My mom was trying to keep the conversation going, to keep my mind off of what was really happening. “Tell her about Peter being excited about the Yankees, K.C.” And before I could say another word, I felt something fall down the front of my shirt. I cupped my hands and placed them at the bottom of my shirt as if I was going to catch something.

It was necklace. My little silver ball necklace, just randomly broke and fell right off my neck, down my shirt and into my hands. I still have no idea why or how it happened but I know it was unusual.

My grandmothers state was getting worse by the day. She had so many friends and family visiting her in the hospital, saying goodbye. My Uncle was playing Frank Sinatra songs via YouTube from his blackberry and he was singing to her and dancing next to her bedside. Her eyes would roll into the back of her head and her little face would almost light up when she would hear his singing.

Long before she passed she told my mom that she wanted to have a Wake.  She wanted us to party for 3 days around her body, in traditional Irish fashion. My mom laughed it off and told her that would not be happening.

Exactly 3 days after we found out her kidneys were failing and we did all our of goodbyes and I love yous and songs and dances and jokes and stories, my grandmother passed away in her hospital bed. There was no one in the room, for once.
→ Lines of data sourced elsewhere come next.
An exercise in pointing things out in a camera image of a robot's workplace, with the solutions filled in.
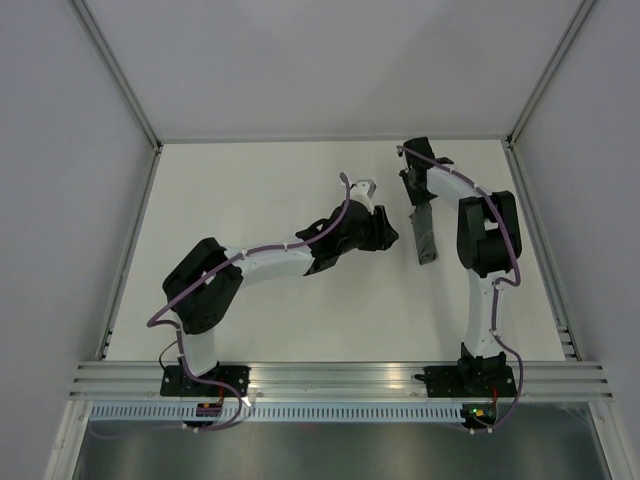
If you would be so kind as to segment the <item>grey cloth napkin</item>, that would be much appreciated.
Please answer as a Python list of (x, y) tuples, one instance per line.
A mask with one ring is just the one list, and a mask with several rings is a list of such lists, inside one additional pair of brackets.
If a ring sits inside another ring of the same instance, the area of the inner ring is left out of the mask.
[(409, 216), (416, 247), (418, 263), (427, 265), (438, 258), (434, 235), (433, 211), (429, 202), (414, 207)]

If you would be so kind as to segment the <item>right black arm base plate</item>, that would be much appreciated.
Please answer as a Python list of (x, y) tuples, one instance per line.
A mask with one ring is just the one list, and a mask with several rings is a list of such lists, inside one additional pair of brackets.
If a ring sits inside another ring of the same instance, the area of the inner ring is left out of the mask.
[(490, 372), (462, 373), (455, 366), (426, 366), (413, 378), (433, 398), (512, 398), (517, 385), (510, 367)]

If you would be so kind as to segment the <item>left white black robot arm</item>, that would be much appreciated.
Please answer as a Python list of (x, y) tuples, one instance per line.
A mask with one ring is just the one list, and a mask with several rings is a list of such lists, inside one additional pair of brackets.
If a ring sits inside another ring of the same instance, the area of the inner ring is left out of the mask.
[(169, 309), (177, 317), (184, 385), (198, 396), (216, 389), (219, 359), (213, 347), (214, 329), (241, 289), (314, 275), (334, 267), (353, 250), (386, 251), (398, 239), (382, 205), (368, 208), (349, 200), (330, 217), (280, 244), (243, 251), (224, 247), (213, 237), (200, 240), (162, 283)]

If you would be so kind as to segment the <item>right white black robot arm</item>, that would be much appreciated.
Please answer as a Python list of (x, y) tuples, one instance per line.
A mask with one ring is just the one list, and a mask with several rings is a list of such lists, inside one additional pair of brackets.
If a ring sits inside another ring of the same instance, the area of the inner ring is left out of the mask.
[(406, 162), (399, 175), (413, 207), (420, 264), (437, 258), (432, 203), (442, 200), (457, 214), (456, 252), (469, 280), (469, 320), (459, 359), (453, 366), (426, 366), (415, 378), (430, 398), (514, 398), (518, 388), (507, 363), (513, 350), (499, 328), (504, 288), (521, 283), (515, 196), (482, 188), (452, 160), (435, 156), (426, 137), (404, 142), (398, 154)]

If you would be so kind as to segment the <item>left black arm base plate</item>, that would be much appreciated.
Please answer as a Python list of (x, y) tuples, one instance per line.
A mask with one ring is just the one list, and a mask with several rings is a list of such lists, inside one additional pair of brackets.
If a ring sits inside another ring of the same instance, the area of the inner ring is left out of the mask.
[(236, 391), (241, 397), (247, 396), (250, 368), (245, 365), (222, 365), (215, 367), (204, 377), (194, 380), (182, 366), (168, 366), (164, 369), (160, 385), (161, 397), (222, 397), (232, 398)]

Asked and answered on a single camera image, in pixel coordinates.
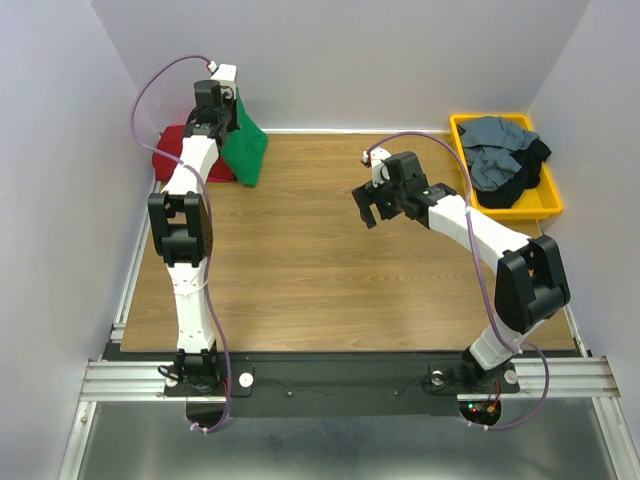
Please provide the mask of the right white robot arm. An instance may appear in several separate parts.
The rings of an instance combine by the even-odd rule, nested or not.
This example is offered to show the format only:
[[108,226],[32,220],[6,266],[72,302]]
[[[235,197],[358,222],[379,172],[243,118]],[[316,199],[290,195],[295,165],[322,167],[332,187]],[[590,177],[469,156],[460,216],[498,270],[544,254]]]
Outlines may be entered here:
[[470,251],[478,274],[489,268],[494,289],[480,287],[489,324],[464,351],[463,384],[482,390],[518,354],[527,337],[570,301],[559,246],[547,235],[537,238],[511,230],[479,210],[451,187],[429,184],[413,152],[364,152],[371,178],[352,191],[368,228],[403,214]]

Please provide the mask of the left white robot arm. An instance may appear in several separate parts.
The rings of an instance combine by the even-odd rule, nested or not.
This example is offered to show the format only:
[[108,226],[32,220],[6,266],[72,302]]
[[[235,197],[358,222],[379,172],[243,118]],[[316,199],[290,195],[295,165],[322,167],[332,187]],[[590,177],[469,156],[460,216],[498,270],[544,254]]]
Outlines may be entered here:
[[194,96],[179,162],[163,190],[149,196],[148,212],[154,247],[165,263],[176,304],[176,356],[165,378],[191,392],[210,394],[221,386],[223,371],[217,365],[206,300],[214,240],[206,180],[227,134],[238,128],[236,85],[233,80],[201,80],[194,84]]

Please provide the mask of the green t shirt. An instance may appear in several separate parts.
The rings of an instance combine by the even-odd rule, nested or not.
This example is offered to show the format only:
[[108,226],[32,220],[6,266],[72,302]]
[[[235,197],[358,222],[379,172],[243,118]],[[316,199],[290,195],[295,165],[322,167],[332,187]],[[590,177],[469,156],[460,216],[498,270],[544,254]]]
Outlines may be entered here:
[[221,175],[224,180],[256,187],[269,138],[251,118],[241,96],[237,98],[237,121],[239,129],[228,135],[221,150]]

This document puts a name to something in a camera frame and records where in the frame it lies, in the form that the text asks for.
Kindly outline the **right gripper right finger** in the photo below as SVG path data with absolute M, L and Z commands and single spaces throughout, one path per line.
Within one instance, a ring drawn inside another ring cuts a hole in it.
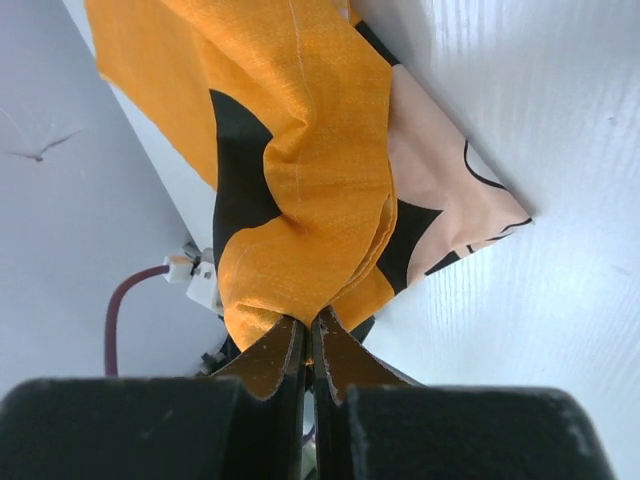
M 419 383 L 371 354 L 326 307 L 312 322 L 316 460 L 321 479 L 356 479 L 366 470 L 368 447 L 358 419 L 359 391 Z

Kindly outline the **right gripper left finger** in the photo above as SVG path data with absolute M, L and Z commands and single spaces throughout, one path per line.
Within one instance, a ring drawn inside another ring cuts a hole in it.
M 306 327 L 280 318 L 214 379 L 239 384 L 226 429 L 223 479 L 301 477 Z

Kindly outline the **orange Mickey Mouse cloth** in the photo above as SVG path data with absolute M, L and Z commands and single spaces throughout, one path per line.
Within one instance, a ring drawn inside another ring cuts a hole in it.
M 530 222 L 346 1 L 89 1 L 100 74 L 216 193 L 226 328 L 354 329 Z

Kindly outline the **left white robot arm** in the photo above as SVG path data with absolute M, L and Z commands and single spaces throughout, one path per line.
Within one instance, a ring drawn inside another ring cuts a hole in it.
M 163 277 L 168 283 L 187 283 L 186 296 L 223 320 L 223 306 L 216 280 L 211 247 L 200 250 L 193 242 L 183 246 L 183 255 L 167 256 Z

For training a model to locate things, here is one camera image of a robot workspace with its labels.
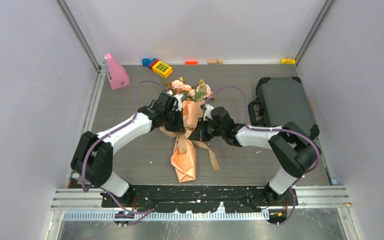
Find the pink and brown rose stem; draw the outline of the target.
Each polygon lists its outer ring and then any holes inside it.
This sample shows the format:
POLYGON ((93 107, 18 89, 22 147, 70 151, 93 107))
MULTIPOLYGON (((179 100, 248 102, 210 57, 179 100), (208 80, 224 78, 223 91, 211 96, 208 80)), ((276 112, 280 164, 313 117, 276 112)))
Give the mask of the pink and brown rose stem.
POLYGON ((201 102, 204 100, 215 100, 217 96, 211 87, 201 79, 198 82, 198 86, 189 91, 189 97, 195 102, 201 102))

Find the peach wrapping paper sheet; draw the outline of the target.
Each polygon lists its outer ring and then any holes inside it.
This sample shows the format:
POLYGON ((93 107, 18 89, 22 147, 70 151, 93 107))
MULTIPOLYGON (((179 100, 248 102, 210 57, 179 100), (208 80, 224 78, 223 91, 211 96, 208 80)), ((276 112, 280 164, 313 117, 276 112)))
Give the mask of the peach wrapping paper sheet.
POLYGON ((182 103, 182 120, 184 133, 175 138, 173 154, 170 158, 179 183, 196 179, 196 148, 189 136, 198 125, 199 118, 204 114, 201 105, 204 101, 186 100, 182 103))

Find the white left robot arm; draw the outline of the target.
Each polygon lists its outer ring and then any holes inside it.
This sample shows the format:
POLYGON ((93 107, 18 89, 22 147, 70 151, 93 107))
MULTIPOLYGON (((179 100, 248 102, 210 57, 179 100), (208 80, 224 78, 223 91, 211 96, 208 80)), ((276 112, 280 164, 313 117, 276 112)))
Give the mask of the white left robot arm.
POLYGON ((184 132, 182 94, 162 92, 150 105, 137 109, 130 118, 99 132, 86 131, 80 137, 70 163, 71 169, 94 187, 114 195, 121 207, 133 202, 130 184, 113 171, 114 154, 122 147, 160 127, 175 133, 184 132))

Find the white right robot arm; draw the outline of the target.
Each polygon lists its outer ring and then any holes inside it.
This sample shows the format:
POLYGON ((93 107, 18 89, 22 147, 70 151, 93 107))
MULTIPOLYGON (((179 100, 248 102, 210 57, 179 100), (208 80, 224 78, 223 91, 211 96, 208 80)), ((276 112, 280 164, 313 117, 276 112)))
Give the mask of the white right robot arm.
POLYGON ((294 122, 284 126, 255 127, 236 123, 224 107, 204 104, 204 115, 197 122, 189 140, 208 142, 221 137, 235 147, 271 149, 280 169, 264 187, 263 194, 271 205, 279 205, 299 179, 320 163, 321 151, 314 141, 294 122))

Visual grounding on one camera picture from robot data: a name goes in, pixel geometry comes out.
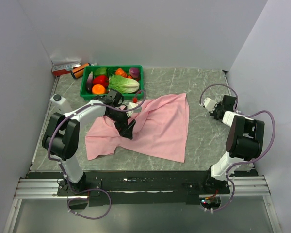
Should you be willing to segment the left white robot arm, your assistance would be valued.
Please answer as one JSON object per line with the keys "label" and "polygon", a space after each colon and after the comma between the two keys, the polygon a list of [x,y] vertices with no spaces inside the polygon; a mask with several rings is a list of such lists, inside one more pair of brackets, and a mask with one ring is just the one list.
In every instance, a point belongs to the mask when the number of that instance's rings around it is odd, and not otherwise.
{"label": "left white robot arm", "polygon": [[63,172],[64,184],[73,194],[81,195],[86,190],[86,175],[75,156],[82,124],[106,116],[114,122],[121,137],[133,139],[136,120],[131,119],[132,111],[127,105],[120,108],[123,101],[121,93],[110,90],[108,94],[95,97],[76,110],[51,115],[42,147],[47,150],[48,159],[58,163]]}

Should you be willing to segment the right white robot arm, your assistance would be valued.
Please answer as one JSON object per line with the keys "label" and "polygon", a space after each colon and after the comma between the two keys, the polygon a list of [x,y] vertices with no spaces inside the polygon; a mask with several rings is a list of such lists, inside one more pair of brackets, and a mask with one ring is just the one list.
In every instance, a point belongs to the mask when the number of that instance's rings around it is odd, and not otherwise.
{"label": "right white robot arm", "polygon": [[210,194],[223,188],[227,178],[240,165],[258,158],[262,153],[265,123],[235,112],[236,100],[228,95],[224,95],[220,102],[211,98],[203,100],[210,116],[230,127],[224,155],[208,169],[207,177],[202,182],[203,190]]}

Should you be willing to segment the pink garment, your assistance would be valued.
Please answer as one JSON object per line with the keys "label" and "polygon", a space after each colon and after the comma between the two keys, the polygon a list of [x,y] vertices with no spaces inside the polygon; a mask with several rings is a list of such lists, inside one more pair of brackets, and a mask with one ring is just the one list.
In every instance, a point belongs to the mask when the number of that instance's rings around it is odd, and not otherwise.
{"label": "pink garment", "polygon": [[136,120],[133,139],[121,137],[114,122],[106,116],[95,120],[85,136],[88,160],[111,155],[117,147],[183,163],[189,126],[189,104],[186,94],[169,94],[146,100]]}

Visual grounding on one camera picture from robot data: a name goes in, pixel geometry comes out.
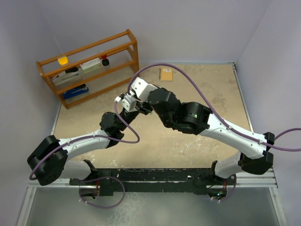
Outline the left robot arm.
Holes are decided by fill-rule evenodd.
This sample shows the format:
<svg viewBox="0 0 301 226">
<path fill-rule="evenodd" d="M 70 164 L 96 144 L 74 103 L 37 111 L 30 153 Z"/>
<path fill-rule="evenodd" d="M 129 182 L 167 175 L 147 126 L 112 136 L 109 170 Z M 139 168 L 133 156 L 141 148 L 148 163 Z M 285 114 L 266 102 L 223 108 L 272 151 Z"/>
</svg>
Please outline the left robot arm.
<svg viewBox="0 0 301 226">
<path fill-rule="evenodd" d="M 138 103 L 135 110 L 120 113 L 106 112 L 102 116 L 100 129 L 73 138 L 57 139 L 54 135 L 47 136 L 28 157 L 27 163 L 32 169 L 30 180 L 37 180 L 45 186 L 59 178 L 82 180 L 91 185 L 96 181 L 97 173 L 89 161 L 75 162 L 72 159 L 98 149 L 106 149 L 125 143 L 123 131 L 142 113 L 148 115 L 152 108 L 148 103 Z"/>
</svg>

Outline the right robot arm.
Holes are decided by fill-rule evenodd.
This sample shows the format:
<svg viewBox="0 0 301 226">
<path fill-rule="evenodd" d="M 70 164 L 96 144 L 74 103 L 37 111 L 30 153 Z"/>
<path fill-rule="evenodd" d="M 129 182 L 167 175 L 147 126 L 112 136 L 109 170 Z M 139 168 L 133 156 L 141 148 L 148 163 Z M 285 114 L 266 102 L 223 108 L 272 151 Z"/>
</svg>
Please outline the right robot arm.
<svg viewBox="0 0 301 226">
<path fill-rule="evenodd" d="M 242 171 L 262 175 L 272 167 L 273 154 L 265 142 L 274 142 L 273 134 L 252 133 L 232 123 L 225 125 L 210 108 L 197 102 L 181 103 L 165 88 L 150 91 L 143 100 L 150 104 L 166 128 L 213 138 L 237 149 L 231 157 L 213 162 L 213 170 L 209 172 L 212 183 L 220 184 Z"/>
</svg>

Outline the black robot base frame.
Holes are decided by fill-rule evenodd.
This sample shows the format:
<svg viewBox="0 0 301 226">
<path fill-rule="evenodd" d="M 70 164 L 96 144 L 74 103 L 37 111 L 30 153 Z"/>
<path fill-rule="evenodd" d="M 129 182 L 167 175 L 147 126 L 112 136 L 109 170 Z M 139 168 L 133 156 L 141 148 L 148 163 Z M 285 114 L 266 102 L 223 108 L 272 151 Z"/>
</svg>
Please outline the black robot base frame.
<svg viewBox="0 0 301 226">
<path fill-rule="evenodd" d="M 116 192 L 140 193 L 192 193 L 196 195 L 227 195 L 227 186 L 236 183 L 236 175 L 227 179 L 214 175 L 213 168 L 179 169 L 104 169 L 95 168 L 88 163 L 91 173 L 83 180 L 72 178 L 70 185 L 85 190 L 85 196 L 94 196 L 88 192 L 88 186 L 95 186 L 99 196 L 112 196 Z"/>
</svg>

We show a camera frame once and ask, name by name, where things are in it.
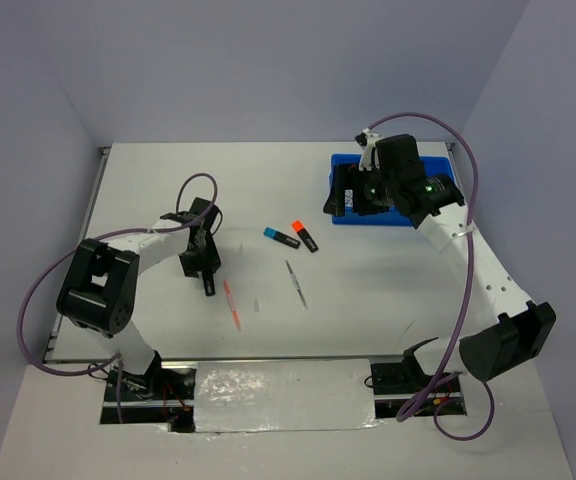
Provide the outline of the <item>orange cap black highlighter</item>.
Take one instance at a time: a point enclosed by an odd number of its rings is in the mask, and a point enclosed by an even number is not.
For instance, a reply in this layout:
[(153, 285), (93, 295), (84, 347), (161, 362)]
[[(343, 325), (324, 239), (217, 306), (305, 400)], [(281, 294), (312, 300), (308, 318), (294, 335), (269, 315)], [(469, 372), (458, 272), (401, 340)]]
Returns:
[(306, 248), (311, 253), (315, 253), (319, 250), (319, 247), (314, 241), (313, 237), (310, 235), (310, 233), (307, 231), (307, 229), (300, 221), (298, 220), (293, 221), (291, 226), (294, 232), (298, 235), (298, 237), (301, 239), (301, 241), (304, 243)]

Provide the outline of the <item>blue cap black highlighter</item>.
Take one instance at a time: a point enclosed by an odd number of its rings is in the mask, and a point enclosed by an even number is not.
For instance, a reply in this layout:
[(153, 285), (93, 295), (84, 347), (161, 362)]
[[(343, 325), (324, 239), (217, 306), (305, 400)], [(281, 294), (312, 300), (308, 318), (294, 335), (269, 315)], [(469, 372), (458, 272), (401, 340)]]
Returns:
[(299, 240), (270, 227), (266, 227), (264, 229), (263, 235), (266, 238), (269, 238), (273, 241), (276, 241), (278, 243), (281, 243), (282, 245), (291, 247), (293, 249), (298, 249), (301, 245), (301, 242)]

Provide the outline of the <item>purple clear highlighter pen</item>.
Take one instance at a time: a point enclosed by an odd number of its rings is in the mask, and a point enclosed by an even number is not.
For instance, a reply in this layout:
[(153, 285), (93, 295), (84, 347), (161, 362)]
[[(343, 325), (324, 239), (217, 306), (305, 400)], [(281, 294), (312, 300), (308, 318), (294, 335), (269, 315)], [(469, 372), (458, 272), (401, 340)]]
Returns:
[(294, 270), (293, 270), (293, 268), (292, 268), (292, 266), (288, 260), (285, 260), (285, 264), (286, 264), (287, 270), (289, 272), (292, 284), (293, 284), (293, 286), (297, 292), (297, 295), (298, 295), (304, 309), (308, 310), (308, 304), (307, 304), (307, 301), (306, 301), (305, 296), (303, 294), (300, 283), (297, 279), (297, 276), (296, 276), (296, 274), (295, 274), (295, 272), (294, 272)]

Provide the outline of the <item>blue round tape dispenser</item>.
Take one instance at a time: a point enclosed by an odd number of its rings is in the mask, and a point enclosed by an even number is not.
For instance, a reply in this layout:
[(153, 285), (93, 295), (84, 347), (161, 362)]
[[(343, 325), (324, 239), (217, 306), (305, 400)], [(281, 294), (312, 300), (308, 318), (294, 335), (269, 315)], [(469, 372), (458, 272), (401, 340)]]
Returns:
[(353, 198), (354, 198), (353, 190), (346, 189), (344, 191), (344, 206), (346, 210), (351, 210), (353, 208)]

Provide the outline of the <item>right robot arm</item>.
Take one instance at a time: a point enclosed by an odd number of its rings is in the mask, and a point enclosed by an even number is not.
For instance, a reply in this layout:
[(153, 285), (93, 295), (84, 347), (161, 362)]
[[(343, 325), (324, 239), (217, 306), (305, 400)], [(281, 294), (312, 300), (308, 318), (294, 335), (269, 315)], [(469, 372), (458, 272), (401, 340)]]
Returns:
[(511, 278), (477, 227), (453, 178), (432, 173), (409, 134), (356, 136), (359, 161), (332, 168), (324, 213), (341, 218), (394, 209), (437, 249), (457, 280), (470, 289), (458, 352), (465, 370), (480, 381), (536, 357), (556, 321), (553, 307), (537, 304)]

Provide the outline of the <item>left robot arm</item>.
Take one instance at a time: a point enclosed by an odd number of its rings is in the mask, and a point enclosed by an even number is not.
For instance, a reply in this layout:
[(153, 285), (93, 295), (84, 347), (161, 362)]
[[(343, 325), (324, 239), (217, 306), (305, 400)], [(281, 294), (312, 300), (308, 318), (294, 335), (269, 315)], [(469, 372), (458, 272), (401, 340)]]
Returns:
[(214, 203), (197, 197), (188, 211), (162, 215), (151, 230), (111, 242), (85, 239), (75, 251), (57, 310), (75, 326), (99, 334), (102, 345), (120, 356), (117, 378), (140, 398), (157, 396), (170, 372), (132, 321), (138, 277), (176, 257), (184, 276), (201, 280), (204, 294), (214, 296), (221, 259), (212, 230), (222, 220)]
My grandma made her own wake, dammit. She wanted it, she got. She knew we were in the room with her celebrating her life and retelling all of the wonderful memories. And the moment it stopped and her 3 day “party” was over, she let herself rest in peace.

The day that she passed away, I spent with my family cleaning her room and going through all of her old jewelry and photos. We told more stories and laughed at so many old pictures.

I came home that evening and walked into my bathroom to get ready for bed after a very, very long day. I walked right to my sink as I do every morning and every evening and I was about to turn the sink on, I noticed there was a small silver heart sitting perfectly on my drain.

I’ve never seen the heart before. Not that day, not the day before, not ever. It wasn’t attached to anything like a chain or a band. It was literally a sole heart sitting on a drain, untouched. I freaked out and asked Peter if he had ever seen it and where it came from and he was even more clueless than I was.

I know it’s crazy and I know it seems impossible, but somewhere deep in my heart, I think that little heart was from my Grandma. That heart sits in my medicine cabinet and I will never throw it away.

A couple of months ago my friend took me to see this woman who can supposedly reach out to deceased beings. I was very skeptical, but it was free and my friend thinks very highly of this woman, so I agreed to go.

She was telling me things about my grandma that only my family and I knew. And at the end of the story, she told me to “keep that little necklace, or that little charm.I can’t tell what it is, but it’s yours. Keep it.”

Never would have touched it before, certainly will never touch it now. Keeping it, forever, Gramma.